- Problem to solve -
Only the lines below starting at the one that contains "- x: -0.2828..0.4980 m" and ending at the one that contains "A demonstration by" are to be reproduced, exactly and with both ends kept.

▼▼▼

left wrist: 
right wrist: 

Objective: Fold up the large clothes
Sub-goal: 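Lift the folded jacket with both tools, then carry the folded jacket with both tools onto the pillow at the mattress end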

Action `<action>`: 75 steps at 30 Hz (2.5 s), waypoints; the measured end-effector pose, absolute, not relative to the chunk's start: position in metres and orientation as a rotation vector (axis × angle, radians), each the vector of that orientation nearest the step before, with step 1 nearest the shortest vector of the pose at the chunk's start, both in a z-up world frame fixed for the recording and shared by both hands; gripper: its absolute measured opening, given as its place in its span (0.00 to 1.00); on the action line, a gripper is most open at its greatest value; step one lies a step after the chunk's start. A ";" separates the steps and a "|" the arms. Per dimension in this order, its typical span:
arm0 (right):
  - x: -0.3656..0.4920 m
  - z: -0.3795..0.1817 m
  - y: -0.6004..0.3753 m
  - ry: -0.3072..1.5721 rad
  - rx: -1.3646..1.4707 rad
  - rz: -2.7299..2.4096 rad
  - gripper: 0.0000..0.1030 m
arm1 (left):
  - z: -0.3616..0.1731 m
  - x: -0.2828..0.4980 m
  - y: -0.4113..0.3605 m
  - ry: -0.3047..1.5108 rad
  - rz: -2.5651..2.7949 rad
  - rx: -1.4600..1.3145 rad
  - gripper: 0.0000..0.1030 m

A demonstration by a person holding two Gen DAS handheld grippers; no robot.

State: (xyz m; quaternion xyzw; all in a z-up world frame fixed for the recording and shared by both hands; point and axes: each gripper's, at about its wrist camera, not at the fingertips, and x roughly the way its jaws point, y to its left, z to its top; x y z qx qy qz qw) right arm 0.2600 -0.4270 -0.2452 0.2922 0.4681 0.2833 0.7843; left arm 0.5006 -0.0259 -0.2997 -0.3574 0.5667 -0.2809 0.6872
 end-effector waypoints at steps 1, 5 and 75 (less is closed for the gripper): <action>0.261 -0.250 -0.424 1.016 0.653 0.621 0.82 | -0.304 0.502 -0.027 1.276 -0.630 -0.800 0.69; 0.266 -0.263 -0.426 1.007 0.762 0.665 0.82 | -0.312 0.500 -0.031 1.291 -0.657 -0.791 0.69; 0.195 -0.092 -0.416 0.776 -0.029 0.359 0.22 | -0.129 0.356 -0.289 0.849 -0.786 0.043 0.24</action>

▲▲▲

- Task response -
  - x: -0.2828..0.4980 m
  - y: -0.4113..0.3605 m
  - ry: -0.3047..1.5108 rad
  - rz: -2.5651..2.7949 rad
  - rx: -1.4600..1.3145 rad
  - gripper: 0.0000..0.1030 m

A demonstration by a person holding two Gen DAS handheld grippers; no robot.

With the answer given, the exercise is closed.